New partnership aims to build institutional capacity to reduce road risk in South East Europe
EASST partners, the Automobile Club of Moldova join new partnership with representatives from across 10 countries, including Austria, Bosnia and Herzegovina, Bulgaria, Croatia, Czech Republic, Hungary, Serbia, Slovakia, and Slovenia, as well as Moldova to improve road safety infrastructure in the Danube region. The new project, titled RADAR, kicked off in June at a meeting of project partners in Budapest. The partnership is led by EASST institutional partners, European Institute for Road Assessment – EuroRAP from Slovenia.
The 36-month long project (June 2018 – May 2021) with the financial support of 2,15 million EUR for cooperation on improvement of the road infrastructure safety in the Danube region was approved by the Interreg Danube Transnational Programme 2nd call. The Programme is co-financed by the European Regional Development Fund, the Instrument for Pre-Accession Assistance and European Neighborhood Instrument.
RADAR builds on the results of the SENSoR project which was carried out in 2013/14, and in which EASST partners Make Roads Safe Hellas and the Automobile Club of Moldova were leading partners. SENSoR revealed that out of 14 countries in South-East Europe approximately 60-70% of inter-urban roads are categorised high or very high risk. This shows the urgent need to address underperforming road safety performance in the Danube region, where fatality rates are generally higher than the EU average and road infrastructure quality and safety varies hugely from country to country. RADAR will help national governments in the Danube Region to identify the obstacles, reduce the risks, develop a strategy and raise awareness on road infrastructure in the region.
The project aims to enhance transnational cooperation in addressing risk on Danube area roads in order to overcome scattered road safety intervention in the region and is set to overcome the lack of professional know-how in tackling the high rates of casualties through practical demonstrations of road safety layout concept solutions.

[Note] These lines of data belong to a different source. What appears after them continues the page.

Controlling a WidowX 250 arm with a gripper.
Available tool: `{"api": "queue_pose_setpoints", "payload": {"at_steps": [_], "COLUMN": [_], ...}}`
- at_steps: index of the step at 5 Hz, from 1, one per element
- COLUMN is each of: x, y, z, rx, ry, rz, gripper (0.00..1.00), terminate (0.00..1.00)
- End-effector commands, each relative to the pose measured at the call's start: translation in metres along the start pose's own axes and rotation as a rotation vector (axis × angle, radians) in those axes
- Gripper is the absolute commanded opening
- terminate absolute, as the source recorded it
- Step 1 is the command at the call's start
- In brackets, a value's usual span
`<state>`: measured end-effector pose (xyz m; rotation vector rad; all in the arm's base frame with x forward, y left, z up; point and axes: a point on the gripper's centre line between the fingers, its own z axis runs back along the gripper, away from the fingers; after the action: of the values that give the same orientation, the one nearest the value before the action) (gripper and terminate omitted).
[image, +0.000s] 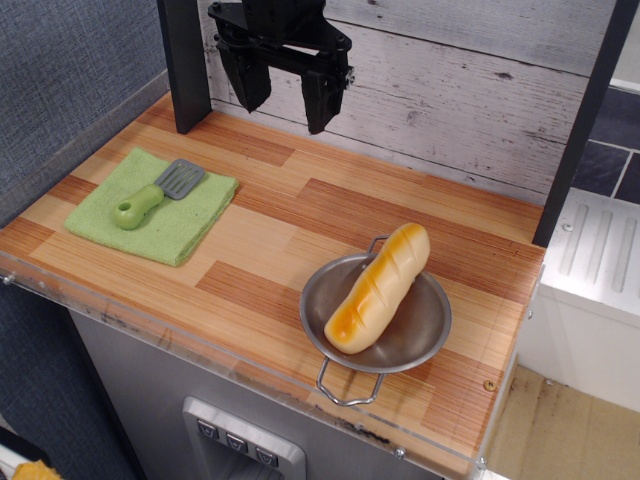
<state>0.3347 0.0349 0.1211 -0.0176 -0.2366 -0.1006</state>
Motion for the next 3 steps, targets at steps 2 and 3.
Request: {"api": "queue_pose_setpoints", "payload": {"at_steps": [2,3], "x": [-0.020,-0.034], "y": [0.030,0.058], "z": [-0.003,-0.009], "rx": [-0.013,0.010], "ry": [0.056,0.078], "rz": [0.074,0.112], "gripper": [1.00,1.00], "terminate": [0.00,0.00]}}
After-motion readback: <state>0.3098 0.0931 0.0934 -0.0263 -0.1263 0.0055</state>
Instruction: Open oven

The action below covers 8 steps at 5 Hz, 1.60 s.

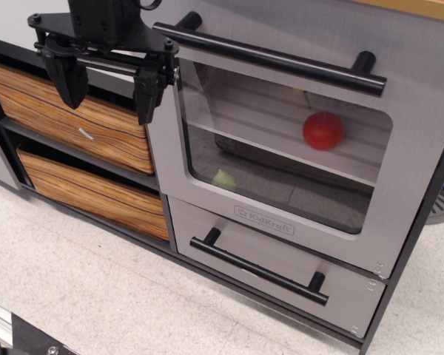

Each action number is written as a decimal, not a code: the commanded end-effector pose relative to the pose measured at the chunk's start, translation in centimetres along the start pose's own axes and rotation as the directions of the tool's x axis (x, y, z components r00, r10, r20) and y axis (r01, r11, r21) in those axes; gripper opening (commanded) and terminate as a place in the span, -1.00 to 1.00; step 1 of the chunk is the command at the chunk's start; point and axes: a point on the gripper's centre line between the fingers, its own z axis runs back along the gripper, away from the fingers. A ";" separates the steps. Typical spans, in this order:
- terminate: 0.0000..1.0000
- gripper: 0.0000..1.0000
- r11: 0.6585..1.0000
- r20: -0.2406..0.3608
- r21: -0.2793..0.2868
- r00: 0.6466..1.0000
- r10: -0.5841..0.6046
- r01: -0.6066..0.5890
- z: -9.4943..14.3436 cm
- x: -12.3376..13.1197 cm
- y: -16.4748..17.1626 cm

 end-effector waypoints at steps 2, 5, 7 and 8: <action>-1.00 1.00 0.968 0.023 0.021 0.968 0.250 -0.251 1.0 1.7 -1.0; -1.00 1.00 0.638 0.025 -0.150 0.642 0.766 -0.755 3.2 7.8 -0.4; -1.00 1.00 0.557 0.021 -0.224 0.568 0.823 -0.800 2.5 8.6 -0.9; -1.00 1.00 0.539 0.027 -0.256 0.551 0.834 -0.803 1.6 8.5 -1.6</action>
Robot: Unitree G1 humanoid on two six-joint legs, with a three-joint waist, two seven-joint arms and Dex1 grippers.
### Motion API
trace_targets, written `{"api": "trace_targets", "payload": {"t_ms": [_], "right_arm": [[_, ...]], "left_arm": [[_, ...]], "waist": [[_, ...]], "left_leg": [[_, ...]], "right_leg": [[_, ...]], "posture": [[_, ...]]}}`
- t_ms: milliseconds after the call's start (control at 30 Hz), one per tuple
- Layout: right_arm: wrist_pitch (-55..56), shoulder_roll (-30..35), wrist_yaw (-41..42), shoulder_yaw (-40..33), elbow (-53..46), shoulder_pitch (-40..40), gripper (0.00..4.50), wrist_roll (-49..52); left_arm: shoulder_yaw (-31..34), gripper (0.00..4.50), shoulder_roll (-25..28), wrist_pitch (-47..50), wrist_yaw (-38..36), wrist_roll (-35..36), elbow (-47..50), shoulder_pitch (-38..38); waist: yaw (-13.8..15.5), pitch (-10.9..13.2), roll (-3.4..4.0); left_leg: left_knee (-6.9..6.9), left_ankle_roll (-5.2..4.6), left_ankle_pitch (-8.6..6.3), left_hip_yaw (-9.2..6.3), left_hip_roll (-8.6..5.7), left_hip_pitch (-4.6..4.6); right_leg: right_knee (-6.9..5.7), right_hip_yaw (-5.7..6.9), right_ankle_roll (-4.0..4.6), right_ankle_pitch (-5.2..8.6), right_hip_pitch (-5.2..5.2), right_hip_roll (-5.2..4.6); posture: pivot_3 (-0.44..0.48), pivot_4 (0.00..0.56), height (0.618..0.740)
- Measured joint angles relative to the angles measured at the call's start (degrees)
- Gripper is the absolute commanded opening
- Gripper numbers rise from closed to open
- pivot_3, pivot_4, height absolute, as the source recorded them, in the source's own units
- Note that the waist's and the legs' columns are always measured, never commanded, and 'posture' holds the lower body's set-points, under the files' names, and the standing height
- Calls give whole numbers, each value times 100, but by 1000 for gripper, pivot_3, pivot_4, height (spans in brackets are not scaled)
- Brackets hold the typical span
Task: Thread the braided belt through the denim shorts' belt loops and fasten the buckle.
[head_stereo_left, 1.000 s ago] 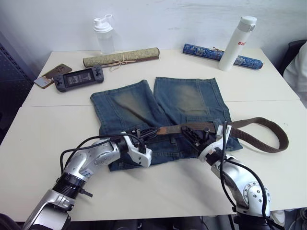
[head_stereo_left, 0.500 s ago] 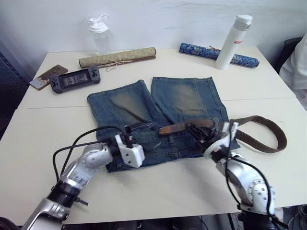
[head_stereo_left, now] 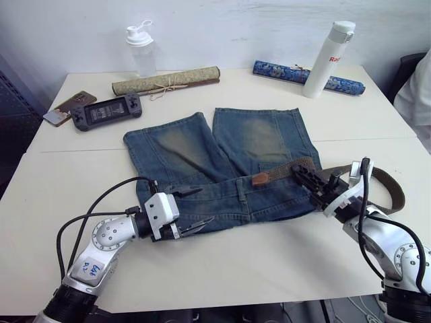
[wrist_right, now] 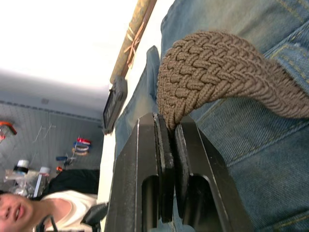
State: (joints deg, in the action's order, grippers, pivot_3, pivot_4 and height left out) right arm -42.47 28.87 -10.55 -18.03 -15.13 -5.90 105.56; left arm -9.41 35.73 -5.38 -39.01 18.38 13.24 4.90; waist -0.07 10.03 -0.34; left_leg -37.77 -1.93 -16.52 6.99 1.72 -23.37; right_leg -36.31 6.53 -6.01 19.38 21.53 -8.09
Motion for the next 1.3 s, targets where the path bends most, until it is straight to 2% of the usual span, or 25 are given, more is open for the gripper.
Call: {"api": "trace_targets", "payload": {"t_ms": [367, 633, 800, 967, 1300], "right_arm": [[-302, 20, 318, 450, -12, 101, 0, -1099], [-243, -240, 407, 514, -20, 17, 0, -1552], [-236, -130, 514, 304, -43, -184, 0, -1709], [-263, 294, 598, 181, -287, -312, 0, -1984], [-373, 249, 711, 549, -634, -244, 0, -2940]], "left_arm": [[231, 4023, -205, -7, -193, -95, -21, -106], [282, 4023, -324, -44, -391, -96, -30, -113], [381, 4023, -361, -44, -444, -129, -55, -102], [390, 4023, -423, -40, -443, -192, -55, -94], [402, 4023, -498, 47, -432, -244, -51, -42]], "waist": [[4, 0, 0], [3, 0, 0], [2, 0, 0], [5, 1, 2], [4, 1, 2]], "left_leg": [[5, 0, 0, 1, 0, 0], [8, 1, 0, 1, -1, 0], [10, 1, 0, 0, 0, 0], [14, 1, 0, 1, -1, -1], [25, 6, 3, 1, -1, 1]], "right_leg": [[11, 1, 0, 0, 0, -1], [13, 1, 0, 0, 0, 0], [15, 1, 0, 0, 0, -1], [22, 2, 0, 0, -1, -1], [25, 3, 0, 0, 1, 2]], "posture": [[0, 150, 717], [0, 150, 717], [0, 150, 717], [0, 150, 717], [0, 150, 717]]}}
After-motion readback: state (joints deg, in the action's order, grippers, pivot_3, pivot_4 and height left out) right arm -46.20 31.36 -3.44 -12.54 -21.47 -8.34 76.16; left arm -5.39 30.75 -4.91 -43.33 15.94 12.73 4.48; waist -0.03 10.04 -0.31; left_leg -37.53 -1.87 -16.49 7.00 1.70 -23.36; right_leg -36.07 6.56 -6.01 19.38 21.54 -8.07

At the meeting in Budapest, partners discussed existing good practices in improving road safety infrastructure in the Danube area and Europe. Nikola Galović, Rotondo, presented how trainings will contribute to raising awareness and capacity building about road infrastructure safety. Extensive and vivid discussion was held about the Danube Road Infrastructure Safety Improvement Strategy and Action plans that was led by Steve Lawson, European Institute for Road Assessment – EuroRAP and Marko Ševrović, University of Zagreb, Faculty of Transport and Traffic Sciences. Mr. Ševrović also presented pilot studies.
Olivera Djordjević, lead partner from European Institute for Road Assessment – EuroRAP about kick-off meeting and the start of the project:
“This project is tackling the differences in road infrastructure safety levels between western and eastern EU countries. It will contribute to improving knowledge and capacities of all involved stakeholder in the Danube region to successfully address the road infrastructure safety. RADAR project will facilitate transnational knowledge and best practice sharing processes and make ready-to-use tools for improvements available in all national languages to governments in participating countries. I am very pleased that Danube Transnational Programme has acknowledged the need for improved road infrastructure safety in the Danube area and demonstrated potentials of RADAR in addressing the relevant issues.”